Quelles leçons en tirer ? Léon Bloy, écrivain réactionnaire s’il en fut, a dit « Faire la charité autour de soi ? Question de périmètre  ! ». L’une des tâches principales des progressistes souhaitant amadouer des conservateurs est d’élargir leur périmètre, afin qu’ils acceptent d’inclure non seulement leur famille ou leur tribu ou leur nation dans le cercle des personnes dignes de respect, d’aide et de compassion, mais le monde entier. Une autre, plus vaste et plus difficile encore, consiste à entrer au conservatoire. Mais pas pour apprendre à jouer du pipeau.

Nestor Potkine


[1Édition Vintage, 2013

[2On lira avec profit, à ce sujet, de Ruwen Ogier L’Éthique aujourd’hui, maximalistes et minimalistes, Folio. Les « minimalistes » sont des progressistes qui veulent limiter le discours moral, et surtout les normes légales, de la morale à l’axe bienfaisance/malfaisance, les « maximalistes » sont les Trumpolâtres de tout poil qui jugent que la prison est encore trop bonne pour les masturbateurs, ou, dit dans les termes de Haidt, qui jugent que l’action publique dans le domaine de la morale doit surveiller et légiférer en fonction des cinq axes.

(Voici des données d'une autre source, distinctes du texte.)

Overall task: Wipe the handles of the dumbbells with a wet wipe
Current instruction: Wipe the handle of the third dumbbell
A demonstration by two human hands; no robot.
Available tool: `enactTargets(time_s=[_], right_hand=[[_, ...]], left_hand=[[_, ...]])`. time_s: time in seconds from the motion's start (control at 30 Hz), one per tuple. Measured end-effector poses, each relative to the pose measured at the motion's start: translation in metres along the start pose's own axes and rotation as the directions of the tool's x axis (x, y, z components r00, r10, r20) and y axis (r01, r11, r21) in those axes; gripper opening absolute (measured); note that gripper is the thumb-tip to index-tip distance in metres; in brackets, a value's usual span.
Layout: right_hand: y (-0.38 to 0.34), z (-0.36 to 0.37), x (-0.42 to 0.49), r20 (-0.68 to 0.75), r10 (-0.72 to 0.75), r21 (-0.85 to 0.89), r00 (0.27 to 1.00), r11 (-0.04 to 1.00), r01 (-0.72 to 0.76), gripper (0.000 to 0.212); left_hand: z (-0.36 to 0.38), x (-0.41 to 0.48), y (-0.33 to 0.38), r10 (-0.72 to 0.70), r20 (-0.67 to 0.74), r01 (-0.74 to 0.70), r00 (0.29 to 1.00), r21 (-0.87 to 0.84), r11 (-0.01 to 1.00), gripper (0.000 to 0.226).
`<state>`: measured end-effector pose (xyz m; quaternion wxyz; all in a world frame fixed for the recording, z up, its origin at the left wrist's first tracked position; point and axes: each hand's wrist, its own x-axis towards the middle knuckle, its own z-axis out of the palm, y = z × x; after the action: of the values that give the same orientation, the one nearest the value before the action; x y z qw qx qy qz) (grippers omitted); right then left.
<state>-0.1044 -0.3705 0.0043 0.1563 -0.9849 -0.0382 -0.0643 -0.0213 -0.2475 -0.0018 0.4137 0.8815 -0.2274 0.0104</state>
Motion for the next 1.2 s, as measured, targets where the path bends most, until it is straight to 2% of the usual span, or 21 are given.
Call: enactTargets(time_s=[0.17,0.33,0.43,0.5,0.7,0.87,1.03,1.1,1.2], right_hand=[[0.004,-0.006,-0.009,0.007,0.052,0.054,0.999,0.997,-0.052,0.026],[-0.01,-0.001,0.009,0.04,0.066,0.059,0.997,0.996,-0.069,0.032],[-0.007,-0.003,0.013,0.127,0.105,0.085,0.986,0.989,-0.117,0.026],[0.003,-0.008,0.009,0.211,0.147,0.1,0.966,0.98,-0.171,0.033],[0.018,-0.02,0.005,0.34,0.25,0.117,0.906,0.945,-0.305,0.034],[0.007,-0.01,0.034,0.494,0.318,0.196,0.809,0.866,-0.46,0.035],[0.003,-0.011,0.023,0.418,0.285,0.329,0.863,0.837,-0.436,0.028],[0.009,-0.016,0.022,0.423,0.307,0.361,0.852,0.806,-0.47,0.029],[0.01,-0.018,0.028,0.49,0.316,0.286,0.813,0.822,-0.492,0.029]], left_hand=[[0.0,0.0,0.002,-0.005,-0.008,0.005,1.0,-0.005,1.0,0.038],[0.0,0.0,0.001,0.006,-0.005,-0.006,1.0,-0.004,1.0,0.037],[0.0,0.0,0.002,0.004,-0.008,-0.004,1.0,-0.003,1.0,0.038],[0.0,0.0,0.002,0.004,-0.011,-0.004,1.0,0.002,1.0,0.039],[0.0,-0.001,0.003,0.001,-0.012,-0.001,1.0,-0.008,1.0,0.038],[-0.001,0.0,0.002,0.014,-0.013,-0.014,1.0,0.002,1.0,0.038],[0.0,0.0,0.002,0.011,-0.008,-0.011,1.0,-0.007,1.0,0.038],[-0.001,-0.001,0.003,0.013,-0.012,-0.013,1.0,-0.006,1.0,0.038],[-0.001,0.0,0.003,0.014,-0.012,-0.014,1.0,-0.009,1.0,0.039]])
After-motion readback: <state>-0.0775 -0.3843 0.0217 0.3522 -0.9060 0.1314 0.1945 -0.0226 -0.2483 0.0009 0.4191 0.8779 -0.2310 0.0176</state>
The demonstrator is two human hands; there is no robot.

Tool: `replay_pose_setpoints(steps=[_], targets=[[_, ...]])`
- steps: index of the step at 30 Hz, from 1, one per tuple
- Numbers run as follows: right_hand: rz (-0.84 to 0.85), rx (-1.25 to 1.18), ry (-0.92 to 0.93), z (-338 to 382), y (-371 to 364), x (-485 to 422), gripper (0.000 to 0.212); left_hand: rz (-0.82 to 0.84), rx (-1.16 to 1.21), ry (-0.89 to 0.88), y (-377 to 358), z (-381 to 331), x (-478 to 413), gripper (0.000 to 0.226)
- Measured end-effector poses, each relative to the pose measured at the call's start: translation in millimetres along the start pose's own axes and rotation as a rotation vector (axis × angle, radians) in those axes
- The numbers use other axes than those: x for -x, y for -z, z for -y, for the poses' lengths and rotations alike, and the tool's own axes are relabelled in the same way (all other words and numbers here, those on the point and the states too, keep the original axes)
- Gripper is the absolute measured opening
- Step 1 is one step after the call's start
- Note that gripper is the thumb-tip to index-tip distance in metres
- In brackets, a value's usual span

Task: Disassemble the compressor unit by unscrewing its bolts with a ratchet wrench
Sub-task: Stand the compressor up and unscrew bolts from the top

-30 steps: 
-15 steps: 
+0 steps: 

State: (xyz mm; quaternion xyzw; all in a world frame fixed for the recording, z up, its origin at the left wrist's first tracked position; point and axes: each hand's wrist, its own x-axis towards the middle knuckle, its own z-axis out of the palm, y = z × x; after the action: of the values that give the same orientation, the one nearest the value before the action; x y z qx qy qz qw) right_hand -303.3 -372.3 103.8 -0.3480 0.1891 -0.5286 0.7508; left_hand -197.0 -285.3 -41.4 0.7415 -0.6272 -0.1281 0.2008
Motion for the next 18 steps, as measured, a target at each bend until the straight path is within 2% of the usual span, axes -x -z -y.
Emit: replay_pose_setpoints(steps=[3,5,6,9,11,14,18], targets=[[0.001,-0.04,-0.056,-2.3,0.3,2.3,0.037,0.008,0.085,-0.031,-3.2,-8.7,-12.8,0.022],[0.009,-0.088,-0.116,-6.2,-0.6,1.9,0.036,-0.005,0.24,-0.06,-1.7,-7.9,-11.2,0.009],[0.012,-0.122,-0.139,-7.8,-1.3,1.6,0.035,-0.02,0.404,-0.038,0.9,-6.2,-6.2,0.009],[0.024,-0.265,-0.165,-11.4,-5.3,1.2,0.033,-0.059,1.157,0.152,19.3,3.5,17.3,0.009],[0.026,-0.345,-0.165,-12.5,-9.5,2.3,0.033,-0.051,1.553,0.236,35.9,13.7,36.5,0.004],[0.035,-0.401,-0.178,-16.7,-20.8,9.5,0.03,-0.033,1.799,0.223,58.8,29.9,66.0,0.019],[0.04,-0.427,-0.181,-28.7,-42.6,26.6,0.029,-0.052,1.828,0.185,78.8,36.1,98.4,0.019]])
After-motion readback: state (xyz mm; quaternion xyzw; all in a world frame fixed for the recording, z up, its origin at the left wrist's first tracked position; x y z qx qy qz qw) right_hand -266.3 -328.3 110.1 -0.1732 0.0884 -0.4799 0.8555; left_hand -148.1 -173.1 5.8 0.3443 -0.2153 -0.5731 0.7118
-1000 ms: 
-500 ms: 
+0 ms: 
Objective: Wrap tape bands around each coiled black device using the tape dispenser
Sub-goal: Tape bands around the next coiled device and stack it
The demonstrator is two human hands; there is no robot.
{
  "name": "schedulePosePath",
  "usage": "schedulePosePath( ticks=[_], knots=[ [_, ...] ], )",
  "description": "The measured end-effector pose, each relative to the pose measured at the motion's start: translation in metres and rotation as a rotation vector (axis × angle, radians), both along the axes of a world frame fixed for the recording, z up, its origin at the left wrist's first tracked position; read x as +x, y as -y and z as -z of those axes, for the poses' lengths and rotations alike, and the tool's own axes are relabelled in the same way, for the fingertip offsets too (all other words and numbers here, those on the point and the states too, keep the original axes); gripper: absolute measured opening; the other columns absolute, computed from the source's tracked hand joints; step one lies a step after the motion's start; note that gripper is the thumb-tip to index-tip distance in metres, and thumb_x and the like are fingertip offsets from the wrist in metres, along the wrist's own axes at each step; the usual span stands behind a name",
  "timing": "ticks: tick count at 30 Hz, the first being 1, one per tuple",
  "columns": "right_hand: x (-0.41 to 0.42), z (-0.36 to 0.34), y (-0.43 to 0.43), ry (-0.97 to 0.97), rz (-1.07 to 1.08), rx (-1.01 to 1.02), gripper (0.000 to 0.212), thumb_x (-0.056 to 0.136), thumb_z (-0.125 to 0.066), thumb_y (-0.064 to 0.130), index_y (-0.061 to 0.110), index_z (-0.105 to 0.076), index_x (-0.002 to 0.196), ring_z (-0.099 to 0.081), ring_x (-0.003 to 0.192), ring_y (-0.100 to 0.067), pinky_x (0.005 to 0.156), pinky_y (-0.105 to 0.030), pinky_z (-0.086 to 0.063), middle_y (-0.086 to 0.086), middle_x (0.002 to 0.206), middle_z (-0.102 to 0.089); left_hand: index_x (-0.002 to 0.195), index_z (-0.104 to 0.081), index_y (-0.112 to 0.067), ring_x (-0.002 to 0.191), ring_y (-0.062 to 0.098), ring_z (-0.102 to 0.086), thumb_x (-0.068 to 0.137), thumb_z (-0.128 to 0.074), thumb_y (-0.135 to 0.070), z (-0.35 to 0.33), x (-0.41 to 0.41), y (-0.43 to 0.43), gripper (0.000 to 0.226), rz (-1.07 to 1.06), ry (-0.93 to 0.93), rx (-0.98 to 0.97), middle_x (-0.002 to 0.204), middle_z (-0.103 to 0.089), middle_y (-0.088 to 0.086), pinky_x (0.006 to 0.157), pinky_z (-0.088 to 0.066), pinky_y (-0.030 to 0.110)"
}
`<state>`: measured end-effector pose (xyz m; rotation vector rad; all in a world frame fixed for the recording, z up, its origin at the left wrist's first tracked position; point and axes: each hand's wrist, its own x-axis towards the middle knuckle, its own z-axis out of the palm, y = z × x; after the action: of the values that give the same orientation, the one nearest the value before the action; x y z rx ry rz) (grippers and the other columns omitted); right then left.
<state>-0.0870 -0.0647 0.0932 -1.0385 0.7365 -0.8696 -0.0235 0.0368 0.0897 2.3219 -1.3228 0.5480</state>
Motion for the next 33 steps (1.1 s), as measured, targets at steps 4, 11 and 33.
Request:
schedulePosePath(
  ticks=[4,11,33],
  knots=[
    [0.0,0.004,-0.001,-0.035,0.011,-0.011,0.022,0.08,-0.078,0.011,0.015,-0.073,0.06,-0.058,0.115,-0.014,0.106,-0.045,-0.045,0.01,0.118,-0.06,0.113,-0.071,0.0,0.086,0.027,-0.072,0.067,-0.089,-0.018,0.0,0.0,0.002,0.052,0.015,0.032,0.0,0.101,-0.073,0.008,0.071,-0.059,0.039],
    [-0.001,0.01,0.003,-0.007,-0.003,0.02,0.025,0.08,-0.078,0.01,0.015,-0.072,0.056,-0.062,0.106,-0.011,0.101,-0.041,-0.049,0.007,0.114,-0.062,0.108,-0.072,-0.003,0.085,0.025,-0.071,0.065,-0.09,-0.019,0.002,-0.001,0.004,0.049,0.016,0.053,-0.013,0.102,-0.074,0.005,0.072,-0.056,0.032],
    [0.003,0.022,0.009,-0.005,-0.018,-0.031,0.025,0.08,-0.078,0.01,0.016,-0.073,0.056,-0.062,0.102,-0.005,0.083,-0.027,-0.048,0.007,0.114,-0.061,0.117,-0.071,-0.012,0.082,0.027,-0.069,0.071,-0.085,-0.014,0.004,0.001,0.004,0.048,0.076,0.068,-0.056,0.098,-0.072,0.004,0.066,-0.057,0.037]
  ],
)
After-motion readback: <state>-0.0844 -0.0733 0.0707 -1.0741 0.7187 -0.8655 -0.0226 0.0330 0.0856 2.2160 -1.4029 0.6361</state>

[3C’est le nez, comme chacun sait, qui se charge d’identifier la mortadelle, la choucroute ou l’ananas.

[4Présent dans le lait maternel, le bouillon d’algues, le thé vert, les fromages, les poissons, beaucoup de légumes et de viandes, le goût unami est souvent dû à la présence de glutamate. Le mot est japonais, parce que cette saveur a été identifié par des Japonais.